→ Data to process
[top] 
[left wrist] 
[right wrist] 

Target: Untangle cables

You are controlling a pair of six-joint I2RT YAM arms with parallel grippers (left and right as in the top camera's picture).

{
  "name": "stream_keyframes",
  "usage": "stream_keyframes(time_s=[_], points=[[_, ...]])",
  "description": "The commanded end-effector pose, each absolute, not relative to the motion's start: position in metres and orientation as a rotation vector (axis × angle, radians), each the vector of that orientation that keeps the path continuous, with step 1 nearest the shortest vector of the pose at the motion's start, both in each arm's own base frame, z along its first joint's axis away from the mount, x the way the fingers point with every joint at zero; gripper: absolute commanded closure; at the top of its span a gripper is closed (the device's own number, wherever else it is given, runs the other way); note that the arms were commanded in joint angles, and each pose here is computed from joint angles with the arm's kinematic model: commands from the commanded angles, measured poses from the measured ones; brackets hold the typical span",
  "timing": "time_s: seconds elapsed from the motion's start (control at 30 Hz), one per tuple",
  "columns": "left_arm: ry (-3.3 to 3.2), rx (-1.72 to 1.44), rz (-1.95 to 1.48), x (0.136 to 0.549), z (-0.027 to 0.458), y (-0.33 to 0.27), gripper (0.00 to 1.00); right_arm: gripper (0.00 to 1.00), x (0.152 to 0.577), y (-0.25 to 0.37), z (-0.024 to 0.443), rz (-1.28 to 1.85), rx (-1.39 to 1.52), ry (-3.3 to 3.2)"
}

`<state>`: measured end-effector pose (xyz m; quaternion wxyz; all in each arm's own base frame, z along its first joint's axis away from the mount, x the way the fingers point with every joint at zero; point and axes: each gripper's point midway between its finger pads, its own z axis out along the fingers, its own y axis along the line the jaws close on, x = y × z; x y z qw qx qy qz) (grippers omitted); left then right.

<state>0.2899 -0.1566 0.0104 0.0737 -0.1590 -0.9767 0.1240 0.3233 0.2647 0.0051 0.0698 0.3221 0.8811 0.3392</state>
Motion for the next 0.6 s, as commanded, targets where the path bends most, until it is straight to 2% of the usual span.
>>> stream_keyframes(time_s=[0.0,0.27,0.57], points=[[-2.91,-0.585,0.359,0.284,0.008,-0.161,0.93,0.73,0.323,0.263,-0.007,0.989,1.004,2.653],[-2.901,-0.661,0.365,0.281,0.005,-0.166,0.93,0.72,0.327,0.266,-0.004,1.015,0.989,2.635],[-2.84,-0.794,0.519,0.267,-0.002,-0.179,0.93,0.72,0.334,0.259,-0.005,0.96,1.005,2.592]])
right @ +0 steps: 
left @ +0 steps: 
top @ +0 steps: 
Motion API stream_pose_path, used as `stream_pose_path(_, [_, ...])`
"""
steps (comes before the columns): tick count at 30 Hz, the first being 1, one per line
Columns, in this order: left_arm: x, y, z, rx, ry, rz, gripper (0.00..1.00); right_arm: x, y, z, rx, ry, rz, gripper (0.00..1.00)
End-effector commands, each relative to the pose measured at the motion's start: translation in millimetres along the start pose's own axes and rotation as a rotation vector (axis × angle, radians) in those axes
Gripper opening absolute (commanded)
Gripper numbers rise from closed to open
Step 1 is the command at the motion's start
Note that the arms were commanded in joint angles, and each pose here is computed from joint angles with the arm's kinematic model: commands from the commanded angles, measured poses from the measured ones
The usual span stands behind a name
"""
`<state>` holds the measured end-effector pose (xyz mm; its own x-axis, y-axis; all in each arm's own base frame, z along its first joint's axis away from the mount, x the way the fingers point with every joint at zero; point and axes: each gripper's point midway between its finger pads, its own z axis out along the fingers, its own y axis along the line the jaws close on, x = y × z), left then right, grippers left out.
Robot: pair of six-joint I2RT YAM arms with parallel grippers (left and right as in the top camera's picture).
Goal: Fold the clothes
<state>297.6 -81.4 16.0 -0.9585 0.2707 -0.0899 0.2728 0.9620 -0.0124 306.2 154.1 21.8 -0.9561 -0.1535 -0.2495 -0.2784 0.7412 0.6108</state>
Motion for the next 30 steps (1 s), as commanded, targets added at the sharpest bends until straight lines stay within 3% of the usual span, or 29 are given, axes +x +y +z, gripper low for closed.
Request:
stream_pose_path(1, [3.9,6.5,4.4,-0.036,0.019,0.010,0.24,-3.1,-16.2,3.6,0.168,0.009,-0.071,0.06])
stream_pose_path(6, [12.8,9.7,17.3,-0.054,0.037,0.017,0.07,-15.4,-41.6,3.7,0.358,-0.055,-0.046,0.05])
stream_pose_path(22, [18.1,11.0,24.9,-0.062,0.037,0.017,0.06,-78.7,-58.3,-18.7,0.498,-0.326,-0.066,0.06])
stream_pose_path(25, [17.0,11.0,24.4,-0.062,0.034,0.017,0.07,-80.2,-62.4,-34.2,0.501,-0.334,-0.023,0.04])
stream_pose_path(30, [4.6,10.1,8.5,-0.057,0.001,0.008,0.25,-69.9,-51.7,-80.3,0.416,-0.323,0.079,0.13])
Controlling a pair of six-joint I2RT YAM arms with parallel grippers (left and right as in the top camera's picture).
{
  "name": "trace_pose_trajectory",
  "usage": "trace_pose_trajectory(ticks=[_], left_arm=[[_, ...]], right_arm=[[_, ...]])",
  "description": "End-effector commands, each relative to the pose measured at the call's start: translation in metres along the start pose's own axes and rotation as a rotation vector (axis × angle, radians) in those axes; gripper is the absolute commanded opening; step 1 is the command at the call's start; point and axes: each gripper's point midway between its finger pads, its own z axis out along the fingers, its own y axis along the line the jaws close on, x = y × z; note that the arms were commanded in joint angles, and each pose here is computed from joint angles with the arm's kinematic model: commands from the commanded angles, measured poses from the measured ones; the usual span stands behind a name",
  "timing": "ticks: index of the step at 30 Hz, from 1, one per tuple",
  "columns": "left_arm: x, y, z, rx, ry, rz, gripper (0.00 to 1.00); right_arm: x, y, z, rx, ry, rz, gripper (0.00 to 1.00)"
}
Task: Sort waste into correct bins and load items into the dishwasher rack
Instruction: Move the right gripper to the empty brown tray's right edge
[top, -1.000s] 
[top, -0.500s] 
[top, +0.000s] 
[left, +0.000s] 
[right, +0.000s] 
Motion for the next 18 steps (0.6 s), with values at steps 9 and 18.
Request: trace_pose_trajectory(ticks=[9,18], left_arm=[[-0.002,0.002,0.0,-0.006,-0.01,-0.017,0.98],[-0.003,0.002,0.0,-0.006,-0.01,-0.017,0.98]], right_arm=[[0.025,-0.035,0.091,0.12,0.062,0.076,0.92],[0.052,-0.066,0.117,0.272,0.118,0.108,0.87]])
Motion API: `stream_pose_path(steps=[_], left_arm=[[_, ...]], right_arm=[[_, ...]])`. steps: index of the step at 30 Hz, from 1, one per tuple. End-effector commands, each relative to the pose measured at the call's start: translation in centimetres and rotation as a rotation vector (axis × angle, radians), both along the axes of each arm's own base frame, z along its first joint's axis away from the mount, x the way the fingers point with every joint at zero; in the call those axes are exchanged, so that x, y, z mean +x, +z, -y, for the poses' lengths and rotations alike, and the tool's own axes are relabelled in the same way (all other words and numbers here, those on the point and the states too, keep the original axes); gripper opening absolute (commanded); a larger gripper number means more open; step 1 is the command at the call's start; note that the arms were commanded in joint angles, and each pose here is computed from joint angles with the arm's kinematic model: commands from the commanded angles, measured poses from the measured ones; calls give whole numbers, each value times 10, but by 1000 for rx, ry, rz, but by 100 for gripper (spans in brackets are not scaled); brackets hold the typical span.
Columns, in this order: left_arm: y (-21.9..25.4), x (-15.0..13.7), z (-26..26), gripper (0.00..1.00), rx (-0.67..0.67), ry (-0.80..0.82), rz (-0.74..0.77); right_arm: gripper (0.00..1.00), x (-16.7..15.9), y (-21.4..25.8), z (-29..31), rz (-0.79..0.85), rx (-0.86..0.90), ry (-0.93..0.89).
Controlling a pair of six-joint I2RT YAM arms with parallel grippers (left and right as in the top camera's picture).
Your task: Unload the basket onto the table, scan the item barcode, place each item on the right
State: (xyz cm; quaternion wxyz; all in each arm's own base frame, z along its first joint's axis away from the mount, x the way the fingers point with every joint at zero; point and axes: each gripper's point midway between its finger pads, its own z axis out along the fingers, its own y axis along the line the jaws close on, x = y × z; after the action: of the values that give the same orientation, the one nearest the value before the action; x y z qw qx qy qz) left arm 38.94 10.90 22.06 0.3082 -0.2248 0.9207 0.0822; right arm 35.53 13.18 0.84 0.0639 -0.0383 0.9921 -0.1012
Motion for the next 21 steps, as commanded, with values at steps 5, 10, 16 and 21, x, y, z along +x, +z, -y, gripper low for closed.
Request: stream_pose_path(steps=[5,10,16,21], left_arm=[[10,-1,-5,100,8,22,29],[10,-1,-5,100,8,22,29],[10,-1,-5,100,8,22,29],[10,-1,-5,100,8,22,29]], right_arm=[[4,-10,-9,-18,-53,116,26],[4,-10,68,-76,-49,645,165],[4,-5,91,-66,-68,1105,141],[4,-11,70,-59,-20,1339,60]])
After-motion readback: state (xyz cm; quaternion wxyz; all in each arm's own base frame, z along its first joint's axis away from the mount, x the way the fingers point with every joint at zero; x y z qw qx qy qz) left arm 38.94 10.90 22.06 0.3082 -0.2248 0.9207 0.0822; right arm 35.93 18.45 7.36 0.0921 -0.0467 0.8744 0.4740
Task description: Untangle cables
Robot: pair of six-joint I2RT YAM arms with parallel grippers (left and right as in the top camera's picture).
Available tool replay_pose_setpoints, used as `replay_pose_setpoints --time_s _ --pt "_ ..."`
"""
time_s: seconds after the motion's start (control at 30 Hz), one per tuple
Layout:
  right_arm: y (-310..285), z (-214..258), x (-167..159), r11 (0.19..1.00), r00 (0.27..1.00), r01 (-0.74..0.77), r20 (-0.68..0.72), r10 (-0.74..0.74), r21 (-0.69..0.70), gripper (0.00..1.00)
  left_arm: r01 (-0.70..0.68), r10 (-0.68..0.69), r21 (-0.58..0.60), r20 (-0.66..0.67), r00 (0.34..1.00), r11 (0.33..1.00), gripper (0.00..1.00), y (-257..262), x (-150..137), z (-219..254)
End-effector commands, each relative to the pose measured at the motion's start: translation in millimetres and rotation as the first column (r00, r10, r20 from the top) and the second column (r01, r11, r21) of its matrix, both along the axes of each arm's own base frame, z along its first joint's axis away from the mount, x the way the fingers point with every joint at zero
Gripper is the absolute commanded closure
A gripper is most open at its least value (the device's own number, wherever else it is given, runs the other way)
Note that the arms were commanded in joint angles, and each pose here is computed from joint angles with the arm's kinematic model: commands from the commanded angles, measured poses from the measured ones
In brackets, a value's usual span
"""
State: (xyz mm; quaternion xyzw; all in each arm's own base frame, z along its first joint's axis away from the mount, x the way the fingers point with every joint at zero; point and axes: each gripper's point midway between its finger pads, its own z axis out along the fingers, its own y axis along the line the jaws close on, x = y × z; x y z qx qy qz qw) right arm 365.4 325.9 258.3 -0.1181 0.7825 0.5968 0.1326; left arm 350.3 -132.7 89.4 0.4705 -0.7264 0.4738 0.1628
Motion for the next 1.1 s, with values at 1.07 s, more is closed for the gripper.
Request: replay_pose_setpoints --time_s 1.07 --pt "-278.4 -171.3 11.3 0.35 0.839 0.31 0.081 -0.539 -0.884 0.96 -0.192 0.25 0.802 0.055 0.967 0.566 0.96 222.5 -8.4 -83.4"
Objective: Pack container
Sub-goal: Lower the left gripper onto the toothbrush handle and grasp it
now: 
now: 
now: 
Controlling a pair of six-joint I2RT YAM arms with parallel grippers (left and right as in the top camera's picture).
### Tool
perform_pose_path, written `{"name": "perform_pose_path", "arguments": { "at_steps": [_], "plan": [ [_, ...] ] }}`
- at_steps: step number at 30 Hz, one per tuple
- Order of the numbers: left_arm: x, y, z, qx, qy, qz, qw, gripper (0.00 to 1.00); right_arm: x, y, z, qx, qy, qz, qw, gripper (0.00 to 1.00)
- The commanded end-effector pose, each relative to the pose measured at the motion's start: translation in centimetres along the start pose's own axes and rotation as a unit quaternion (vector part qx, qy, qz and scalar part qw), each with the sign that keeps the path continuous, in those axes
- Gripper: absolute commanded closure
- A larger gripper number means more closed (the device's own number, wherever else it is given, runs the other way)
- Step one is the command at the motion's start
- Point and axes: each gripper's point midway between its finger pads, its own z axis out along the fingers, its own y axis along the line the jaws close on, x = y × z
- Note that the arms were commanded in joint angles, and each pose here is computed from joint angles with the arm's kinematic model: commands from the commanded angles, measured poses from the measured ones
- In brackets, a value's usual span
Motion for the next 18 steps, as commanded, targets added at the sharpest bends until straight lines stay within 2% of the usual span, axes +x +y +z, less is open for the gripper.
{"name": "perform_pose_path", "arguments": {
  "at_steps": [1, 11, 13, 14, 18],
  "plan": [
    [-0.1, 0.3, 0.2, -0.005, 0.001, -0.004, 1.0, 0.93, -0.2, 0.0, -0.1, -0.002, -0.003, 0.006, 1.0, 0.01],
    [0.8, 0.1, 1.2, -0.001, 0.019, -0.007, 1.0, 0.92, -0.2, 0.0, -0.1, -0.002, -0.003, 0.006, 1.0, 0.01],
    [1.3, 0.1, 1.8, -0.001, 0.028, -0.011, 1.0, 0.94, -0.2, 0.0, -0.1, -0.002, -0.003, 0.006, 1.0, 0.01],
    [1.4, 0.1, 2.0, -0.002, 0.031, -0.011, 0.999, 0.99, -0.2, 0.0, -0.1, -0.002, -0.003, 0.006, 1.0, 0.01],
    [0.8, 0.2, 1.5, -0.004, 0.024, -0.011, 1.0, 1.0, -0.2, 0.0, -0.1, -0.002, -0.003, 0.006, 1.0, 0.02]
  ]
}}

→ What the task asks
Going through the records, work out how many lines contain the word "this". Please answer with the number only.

→ Result below
2